It didn't have to be that way. Steve Bannon offered him air time through the Breitbart news network and even a joint campaign appearance on his behalf. We've seen how that has turned out in red states and it would likely have been a real boost in Virginia, a purple state but trending blue. So what happened? The Gillespie campaign turned him down, opting to go with advice from his establishment handlers. Bannon endorsed him anyway (certainly the lesser of two evils at the least), but without his communications weapons and those who support his positions, all was lost.
Now Ed Gillespie is a good and decent man, but his political views were created by his long association with the establishment. And he ran previously in Virginia for Senator and lost that election for the same reason. But I guess it was too much to expect a former Republican National Committee chairman to alter his views enough to win. And sometimes I even think that Republicans don't want to win, they just want a cushy job in Washington and that is the likely future for Gillespie.

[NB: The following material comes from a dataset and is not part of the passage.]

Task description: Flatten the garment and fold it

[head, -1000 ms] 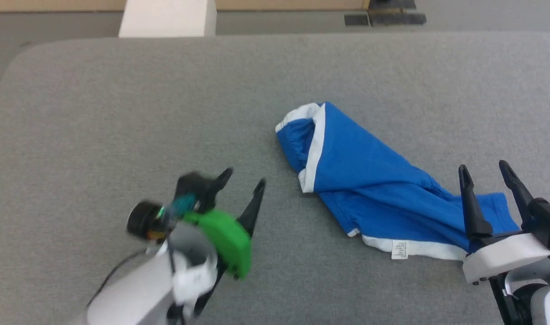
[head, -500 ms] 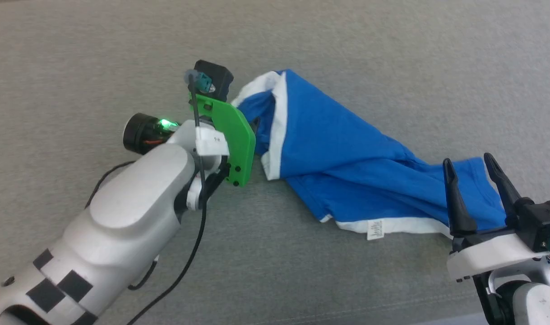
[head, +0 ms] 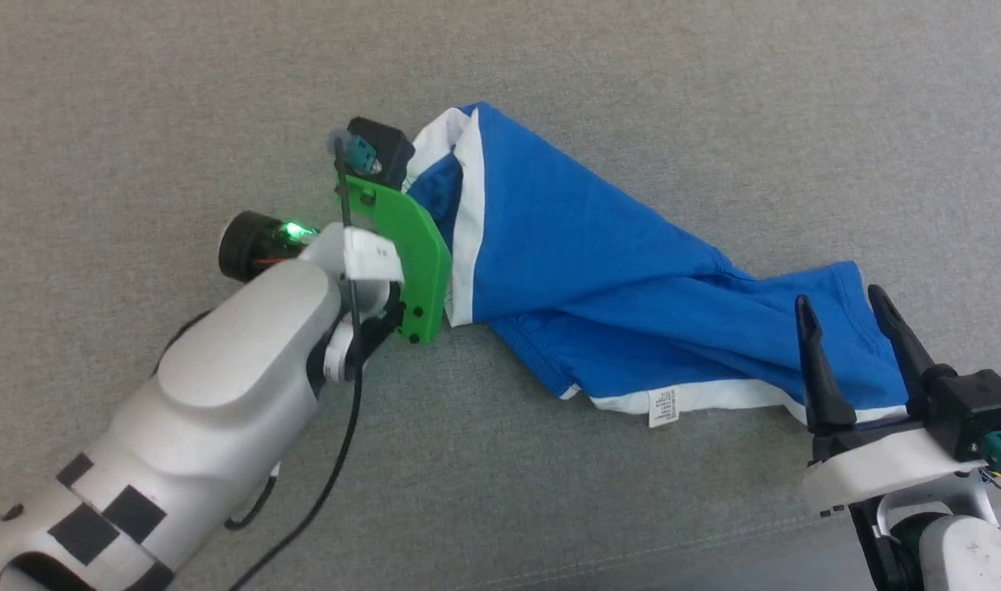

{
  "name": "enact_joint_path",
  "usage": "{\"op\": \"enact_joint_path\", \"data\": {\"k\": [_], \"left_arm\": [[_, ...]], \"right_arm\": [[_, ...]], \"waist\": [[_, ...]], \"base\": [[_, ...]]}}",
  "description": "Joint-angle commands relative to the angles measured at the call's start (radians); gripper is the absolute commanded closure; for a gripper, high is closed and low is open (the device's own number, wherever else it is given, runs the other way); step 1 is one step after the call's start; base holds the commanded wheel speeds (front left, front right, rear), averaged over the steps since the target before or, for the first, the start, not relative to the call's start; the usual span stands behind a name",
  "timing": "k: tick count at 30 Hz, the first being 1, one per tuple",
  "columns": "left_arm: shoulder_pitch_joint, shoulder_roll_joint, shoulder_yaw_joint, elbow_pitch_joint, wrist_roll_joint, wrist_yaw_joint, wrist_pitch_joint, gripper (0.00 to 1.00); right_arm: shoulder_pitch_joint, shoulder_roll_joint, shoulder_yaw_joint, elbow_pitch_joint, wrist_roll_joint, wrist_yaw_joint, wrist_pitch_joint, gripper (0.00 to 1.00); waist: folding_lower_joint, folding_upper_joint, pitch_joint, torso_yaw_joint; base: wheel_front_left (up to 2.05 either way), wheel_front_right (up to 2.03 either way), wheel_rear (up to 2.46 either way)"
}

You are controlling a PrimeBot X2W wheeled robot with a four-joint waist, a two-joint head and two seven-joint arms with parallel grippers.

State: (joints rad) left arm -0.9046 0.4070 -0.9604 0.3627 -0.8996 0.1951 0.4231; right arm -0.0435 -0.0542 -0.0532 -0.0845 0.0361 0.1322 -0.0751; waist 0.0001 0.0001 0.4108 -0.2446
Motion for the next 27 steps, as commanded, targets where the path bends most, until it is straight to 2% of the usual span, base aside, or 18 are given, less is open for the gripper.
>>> {"op": "enact_joint_path", "data": {"k": [1, 6, 9, 13, 16, 17, 18, 22, 27], "left_arm": [[0.027, 0.013, 0.004, -0.004, 0.005, 0.006, -0.025, 1.00], [0.079, 0.056, 0.057, -0.071, 0.009, 0.051, -0.134, 1.00], [0.120, 0.102, 0.085, -0.125, 0.008, 0.087, -0.169, 1.00], [0.179, 0.173, 0.104, -0.184, 0.005, 0.130, -0.175, 1.00], [0.228, 0.207, 0.102, -0.213, -0.006, 0.149, -0.164, 1.00], [0.243, 0.215, 0.097, -0.221, -0.005, 0.151, -0.165, 0.23], [0.251, 0.219, 0.095, -0.226, -0.002, 0.154, -0.171, 0.00], [0.274, 0.220, 0.095, -0.236, 0.026, 0.163, -0.236, 0.00], [0.278, 0.208, 0.111, -0.261, 0.112, 0.147, -0.444, 0.00]], "right_arm": [[-0.020, 0.004, 0.000, 0.002, 0.003, -0.002, -0.001, 0.00], [-0.017, 0.004, -0.004, 0.008, 0.001, -0.002, 0.019, 0.00], [-0.013, 0.004, -0.005, 0.008, 0.002, -0.002, 0.034, 0.00], [-0.007, 0.004, 0.004, 0.008, 0.006, -0.002, 0.053, 0.00], [-0.003, 0.004, 0.007, 0.005, 0.008, -0.002, 0.065, 0.00], [-0.003, 0.004, 0.009, 0.006, 0.009, -0.002, 0.069, 0.00], [-0.002, 0.004, 0.013, 0.007, 0.009, -0.002, 0.073, 0.00], [-0.002, 0.003, 0.018, 0.009, 0.009, -0.002, 0.084, 0.00], [-0.003, -0.007, 0.025, 0.007, 0.019, -0.002, 0.094, 0.00]], "waist": [[-0.0001, -0.0001, -0.029, 0.029], [-0.0001, -0.0001, -0.084, 0.079], [-0.0001, -0.0001, -0.113, 0.113], [-0.0001, -0.0001, -0.134, 0.146], [-0.0001, -0.0001, -0.139, 0.165], [-0.0001, -0.0001, -0.140, 0.170], [-0.0001, -0.0001, -0.141, 0.173], [-0.0001, -0.0001, -0.144, 0.185], [-0.0001, -0.0001, -0.166, 0.203]], "base": [[0.00, 0.00, 0.00], [0.00, 0.00, 0.00], [0.00, 0.00, 0.00], [0.00, 0.00, 0.00], [0.00, 0.00, 0.00], [0.00, 0.00, 0.00], [0.00, 0.00, 0.00], [0.00, 0.00, 0.00], [0.00, 0.00, 0.00]]}}
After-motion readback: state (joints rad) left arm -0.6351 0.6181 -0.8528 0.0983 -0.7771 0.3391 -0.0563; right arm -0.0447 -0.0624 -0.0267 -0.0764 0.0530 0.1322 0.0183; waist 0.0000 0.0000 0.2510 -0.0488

If there's any consolation, at least Andy Northam, the Governor-Elect, will certainly be a better man in Virginia's chief executive chair than Terry McAuliffe, the Clinton money bundler and outgoing governor. He is a Democrat, however, and he is sure to endorse everything that the national organization puts before him, and from my perspective that's not good for Virginia. Personally, as a native son of the Commonwealth, I will pray for her future. She'll need all the prayers she can get.